The group ate lunch provided by the RBWCD staff at the Kenney Reservoir boat launch and picnic area, watching jet skiers and water skiers on the lake.
Stulp again addressed the group regarding water plan implementation in the valley via the Basin Implementation Plan of the Yampa White Green Basin Roundtable. Stulp emphasized how much the state’s roundtables had improved the collaboration and positive interaction between and within the nine basins.
After lunch, tour participants were taken from the bus back upstream about 20 miles to the Wolf Creek proposed alternative dam sites off Highway 64 a couple miles north along a fairly rough dirt and gravel road via utility vans. Once there, RBWCD consulting engineer Steve Jamieson of W.W. Wheeler Engineers of Englewood, and Vanden Brink reviewed the dam and storage facility proposal for the group.
Other than helping meet water storage and supply goals of the Colorado Water Plan, the proposed reservoir would meet the needs of the conservancy district, which is now losing 300 acre-feet storage capacity per year to siltation, cutting down on municipal and industrial supply for the Town of Rangely. The proposed reservoir would have a 90,000 acre-feet capacity. The off-stream alternative appears to be the most feasible at this point, although both options will see further analysis.

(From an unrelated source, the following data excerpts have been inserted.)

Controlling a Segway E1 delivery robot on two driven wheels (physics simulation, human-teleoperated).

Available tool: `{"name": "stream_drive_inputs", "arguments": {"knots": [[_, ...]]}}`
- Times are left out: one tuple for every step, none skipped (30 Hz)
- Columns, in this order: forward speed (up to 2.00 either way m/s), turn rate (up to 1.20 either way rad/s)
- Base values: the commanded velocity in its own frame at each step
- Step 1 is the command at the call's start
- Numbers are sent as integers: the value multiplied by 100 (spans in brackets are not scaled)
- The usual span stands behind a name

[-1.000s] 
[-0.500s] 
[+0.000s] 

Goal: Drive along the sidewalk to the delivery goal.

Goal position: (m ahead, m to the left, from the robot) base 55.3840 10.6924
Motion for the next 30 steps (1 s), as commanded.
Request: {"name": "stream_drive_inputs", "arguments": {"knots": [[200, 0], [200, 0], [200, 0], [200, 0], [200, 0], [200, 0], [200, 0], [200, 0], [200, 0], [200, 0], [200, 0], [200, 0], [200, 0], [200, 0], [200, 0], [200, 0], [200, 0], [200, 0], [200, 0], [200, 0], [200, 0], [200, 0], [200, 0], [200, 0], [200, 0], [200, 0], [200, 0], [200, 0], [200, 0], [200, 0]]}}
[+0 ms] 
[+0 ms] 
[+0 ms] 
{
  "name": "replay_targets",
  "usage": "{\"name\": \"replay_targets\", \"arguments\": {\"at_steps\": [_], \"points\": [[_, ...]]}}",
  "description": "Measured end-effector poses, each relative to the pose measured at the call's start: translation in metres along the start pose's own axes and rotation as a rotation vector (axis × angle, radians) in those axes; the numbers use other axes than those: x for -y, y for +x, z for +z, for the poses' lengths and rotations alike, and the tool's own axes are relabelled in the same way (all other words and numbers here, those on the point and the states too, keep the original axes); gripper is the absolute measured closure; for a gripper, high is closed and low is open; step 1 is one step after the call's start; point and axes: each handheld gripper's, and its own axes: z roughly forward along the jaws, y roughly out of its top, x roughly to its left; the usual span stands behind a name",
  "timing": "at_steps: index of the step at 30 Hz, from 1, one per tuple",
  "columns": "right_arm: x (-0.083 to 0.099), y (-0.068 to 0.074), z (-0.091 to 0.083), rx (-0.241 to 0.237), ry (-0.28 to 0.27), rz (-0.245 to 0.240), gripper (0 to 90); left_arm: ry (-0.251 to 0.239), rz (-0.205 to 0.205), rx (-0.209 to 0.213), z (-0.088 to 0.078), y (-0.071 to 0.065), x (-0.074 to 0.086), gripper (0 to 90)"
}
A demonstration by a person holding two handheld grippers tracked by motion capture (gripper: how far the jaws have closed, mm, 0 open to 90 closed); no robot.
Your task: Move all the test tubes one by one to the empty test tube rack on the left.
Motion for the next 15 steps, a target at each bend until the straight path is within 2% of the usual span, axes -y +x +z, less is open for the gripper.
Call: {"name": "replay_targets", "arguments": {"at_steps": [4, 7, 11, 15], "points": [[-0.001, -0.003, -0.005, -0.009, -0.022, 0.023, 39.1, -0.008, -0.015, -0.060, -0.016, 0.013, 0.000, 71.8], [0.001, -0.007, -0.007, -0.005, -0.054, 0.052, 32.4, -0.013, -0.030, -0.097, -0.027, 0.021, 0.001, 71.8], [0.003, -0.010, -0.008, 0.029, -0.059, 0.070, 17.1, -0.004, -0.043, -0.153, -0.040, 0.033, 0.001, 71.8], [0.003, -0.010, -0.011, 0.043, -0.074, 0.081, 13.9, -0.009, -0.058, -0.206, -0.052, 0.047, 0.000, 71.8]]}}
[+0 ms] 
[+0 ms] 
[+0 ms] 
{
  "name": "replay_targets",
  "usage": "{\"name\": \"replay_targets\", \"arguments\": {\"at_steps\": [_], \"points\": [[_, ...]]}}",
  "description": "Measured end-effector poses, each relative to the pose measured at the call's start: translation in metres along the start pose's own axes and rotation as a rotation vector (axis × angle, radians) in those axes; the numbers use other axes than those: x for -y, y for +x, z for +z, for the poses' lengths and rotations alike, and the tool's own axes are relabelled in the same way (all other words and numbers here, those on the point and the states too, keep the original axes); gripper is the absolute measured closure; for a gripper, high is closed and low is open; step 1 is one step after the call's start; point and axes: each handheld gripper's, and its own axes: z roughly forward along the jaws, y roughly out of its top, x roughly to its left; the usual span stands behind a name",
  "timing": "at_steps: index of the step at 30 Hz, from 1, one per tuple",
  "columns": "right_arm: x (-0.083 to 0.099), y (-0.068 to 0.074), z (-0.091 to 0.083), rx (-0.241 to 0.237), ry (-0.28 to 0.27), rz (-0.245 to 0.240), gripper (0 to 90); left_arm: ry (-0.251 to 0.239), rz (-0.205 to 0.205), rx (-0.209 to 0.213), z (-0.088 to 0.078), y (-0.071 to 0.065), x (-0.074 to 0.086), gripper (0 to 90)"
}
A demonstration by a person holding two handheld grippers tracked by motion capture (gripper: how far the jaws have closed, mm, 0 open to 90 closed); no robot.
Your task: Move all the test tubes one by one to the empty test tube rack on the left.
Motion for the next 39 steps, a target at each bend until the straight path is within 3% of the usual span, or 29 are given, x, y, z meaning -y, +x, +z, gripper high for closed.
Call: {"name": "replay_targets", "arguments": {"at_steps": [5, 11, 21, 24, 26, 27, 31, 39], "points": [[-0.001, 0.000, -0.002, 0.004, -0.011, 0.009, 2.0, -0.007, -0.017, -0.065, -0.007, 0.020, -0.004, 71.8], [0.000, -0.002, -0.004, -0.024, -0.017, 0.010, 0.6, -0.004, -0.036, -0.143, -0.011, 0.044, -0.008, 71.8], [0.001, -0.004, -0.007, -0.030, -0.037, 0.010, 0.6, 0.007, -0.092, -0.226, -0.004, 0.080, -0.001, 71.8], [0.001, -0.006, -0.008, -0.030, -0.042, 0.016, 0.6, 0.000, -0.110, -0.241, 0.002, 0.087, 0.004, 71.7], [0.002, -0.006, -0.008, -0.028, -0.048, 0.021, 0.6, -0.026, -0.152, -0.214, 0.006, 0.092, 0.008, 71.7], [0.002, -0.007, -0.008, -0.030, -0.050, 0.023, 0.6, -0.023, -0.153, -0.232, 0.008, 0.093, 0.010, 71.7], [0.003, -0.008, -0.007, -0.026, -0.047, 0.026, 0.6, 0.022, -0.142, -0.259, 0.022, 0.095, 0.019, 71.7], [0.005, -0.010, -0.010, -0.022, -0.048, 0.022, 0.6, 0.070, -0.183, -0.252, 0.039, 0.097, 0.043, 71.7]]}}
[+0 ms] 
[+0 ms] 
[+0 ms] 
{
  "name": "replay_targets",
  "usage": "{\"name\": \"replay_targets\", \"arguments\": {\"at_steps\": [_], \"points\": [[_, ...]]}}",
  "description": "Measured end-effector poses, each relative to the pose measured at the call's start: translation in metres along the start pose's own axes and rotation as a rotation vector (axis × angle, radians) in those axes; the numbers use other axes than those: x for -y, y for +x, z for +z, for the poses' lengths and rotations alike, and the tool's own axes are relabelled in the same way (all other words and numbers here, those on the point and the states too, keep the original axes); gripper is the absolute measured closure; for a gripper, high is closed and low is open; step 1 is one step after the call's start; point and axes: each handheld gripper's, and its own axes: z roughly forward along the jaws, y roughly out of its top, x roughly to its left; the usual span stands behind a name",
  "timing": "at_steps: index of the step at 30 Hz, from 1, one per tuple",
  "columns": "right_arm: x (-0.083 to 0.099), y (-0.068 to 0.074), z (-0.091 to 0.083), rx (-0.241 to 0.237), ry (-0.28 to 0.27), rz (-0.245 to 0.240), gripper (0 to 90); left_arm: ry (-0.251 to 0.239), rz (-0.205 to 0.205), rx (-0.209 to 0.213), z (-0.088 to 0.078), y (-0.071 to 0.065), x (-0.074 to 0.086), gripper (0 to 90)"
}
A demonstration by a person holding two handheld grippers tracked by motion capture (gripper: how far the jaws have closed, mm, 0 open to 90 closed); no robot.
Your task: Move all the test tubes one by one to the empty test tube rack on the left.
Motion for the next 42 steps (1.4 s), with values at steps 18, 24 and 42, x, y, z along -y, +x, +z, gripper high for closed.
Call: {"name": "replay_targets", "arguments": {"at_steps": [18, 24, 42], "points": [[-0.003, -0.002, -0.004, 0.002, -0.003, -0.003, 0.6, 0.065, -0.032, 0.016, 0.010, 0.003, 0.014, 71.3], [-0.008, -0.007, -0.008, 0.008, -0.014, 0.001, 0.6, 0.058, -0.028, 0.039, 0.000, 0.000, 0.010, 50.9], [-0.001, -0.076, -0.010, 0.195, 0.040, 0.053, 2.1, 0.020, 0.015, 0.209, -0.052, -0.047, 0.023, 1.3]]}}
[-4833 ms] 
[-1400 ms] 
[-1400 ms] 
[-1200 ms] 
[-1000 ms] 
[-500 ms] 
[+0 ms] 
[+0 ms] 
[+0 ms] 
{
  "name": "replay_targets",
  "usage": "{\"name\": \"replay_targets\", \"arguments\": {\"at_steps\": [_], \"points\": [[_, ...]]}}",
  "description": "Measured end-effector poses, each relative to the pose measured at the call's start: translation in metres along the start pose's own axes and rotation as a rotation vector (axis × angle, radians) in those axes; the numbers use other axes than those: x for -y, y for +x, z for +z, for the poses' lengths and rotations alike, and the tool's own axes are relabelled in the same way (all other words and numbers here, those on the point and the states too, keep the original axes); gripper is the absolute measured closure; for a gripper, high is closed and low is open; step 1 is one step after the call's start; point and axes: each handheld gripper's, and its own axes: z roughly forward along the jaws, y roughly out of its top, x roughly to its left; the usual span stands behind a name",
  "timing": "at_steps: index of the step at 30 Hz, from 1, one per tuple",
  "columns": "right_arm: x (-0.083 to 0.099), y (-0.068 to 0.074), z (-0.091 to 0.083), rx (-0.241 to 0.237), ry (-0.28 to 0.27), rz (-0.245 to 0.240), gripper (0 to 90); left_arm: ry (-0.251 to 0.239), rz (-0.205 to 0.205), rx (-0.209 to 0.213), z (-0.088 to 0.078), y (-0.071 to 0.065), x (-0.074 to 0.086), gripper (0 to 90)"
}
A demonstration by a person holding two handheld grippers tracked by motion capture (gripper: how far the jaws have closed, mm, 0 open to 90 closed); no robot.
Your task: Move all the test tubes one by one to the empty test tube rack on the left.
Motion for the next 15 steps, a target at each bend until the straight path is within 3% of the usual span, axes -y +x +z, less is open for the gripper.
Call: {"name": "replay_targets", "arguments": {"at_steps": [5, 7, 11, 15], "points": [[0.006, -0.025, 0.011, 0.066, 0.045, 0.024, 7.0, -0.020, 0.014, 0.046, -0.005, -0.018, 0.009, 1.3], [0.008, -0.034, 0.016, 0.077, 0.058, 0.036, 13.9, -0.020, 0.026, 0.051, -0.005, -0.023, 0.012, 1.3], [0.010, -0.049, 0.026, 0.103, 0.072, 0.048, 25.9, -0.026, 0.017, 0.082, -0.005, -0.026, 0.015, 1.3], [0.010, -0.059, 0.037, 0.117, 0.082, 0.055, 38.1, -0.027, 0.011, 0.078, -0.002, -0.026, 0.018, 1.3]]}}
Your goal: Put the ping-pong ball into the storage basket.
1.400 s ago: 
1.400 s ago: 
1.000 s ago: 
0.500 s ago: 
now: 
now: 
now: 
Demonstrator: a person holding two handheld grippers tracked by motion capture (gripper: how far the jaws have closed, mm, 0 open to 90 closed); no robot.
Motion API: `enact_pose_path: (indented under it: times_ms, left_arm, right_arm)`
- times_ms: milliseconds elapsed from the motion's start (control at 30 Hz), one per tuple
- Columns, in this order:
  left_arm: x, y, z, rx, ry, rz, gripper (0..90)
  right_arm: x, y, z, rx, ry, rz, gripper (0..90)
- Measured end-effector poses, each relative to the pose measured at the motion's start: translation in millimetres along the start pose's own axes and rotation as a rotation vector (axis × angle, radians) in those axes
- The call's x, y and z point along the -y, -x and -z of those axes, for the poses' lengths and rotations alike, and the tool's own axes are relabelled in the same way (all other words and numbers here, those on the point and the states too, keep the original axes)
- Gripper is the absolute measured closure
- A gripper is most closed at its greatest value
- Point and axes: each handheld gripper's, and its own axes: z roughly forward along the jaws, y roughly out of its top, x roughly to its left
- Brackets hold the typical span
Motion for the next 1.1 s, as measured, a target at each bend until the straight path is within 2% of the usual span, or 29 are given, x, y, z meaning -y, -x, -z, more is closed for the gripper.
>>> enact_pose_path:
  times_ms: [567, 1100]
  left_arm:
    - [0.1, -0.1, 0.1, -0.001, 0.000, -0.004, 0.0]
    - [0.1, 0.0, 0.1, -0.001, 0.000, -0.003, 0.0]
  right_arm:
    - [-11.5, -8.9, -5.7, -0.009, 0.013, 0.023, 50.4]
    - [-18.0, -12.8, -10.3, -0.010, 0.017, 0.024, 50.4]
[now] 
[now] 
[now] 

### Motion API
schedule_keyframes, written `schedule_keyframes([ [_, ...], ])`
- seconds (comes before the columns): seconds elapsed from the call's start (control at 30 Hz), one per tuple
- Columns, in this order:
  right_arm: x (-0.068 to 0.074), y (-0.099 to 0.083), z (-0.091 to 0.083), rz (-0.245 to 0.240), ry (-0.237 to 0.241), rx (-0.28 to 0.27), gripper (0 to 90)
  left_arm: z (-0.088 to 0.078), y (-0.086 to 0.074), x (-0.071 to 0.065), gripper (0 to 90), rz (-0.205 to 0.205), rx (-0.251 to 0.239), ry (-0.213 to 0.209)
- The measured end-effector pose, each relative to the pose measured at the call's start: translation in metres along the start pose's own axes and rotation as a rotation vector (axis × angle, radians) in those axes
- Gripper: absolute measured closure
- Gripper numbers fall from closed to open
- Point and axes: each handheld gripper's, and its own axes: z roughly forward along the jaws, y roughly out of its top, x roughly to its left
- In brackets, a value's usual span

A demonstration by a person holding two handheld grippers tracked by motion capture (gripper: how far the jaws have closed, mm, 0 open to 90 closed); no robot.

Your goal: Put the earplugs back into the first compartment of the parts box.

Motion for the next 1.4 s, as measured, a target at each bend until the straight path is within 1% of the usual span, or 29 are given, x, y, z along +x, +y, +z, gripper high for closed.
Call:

Brandon Bainer of U.S. Rep. Scott Tipton’s Grand Junction office and Hogan Peterson of U.S. Sen. Cory Gardner’s Grand Junction office joined the tour. Board members of both conservation districts and the RBWCD, local irrigators, state and federal government agency representatives, YWG Roundtable members, Club 20, the Colorado River Water Conservation District, Meeker Mayor Regas Halandras and Town Councilman Travis Day were among participants.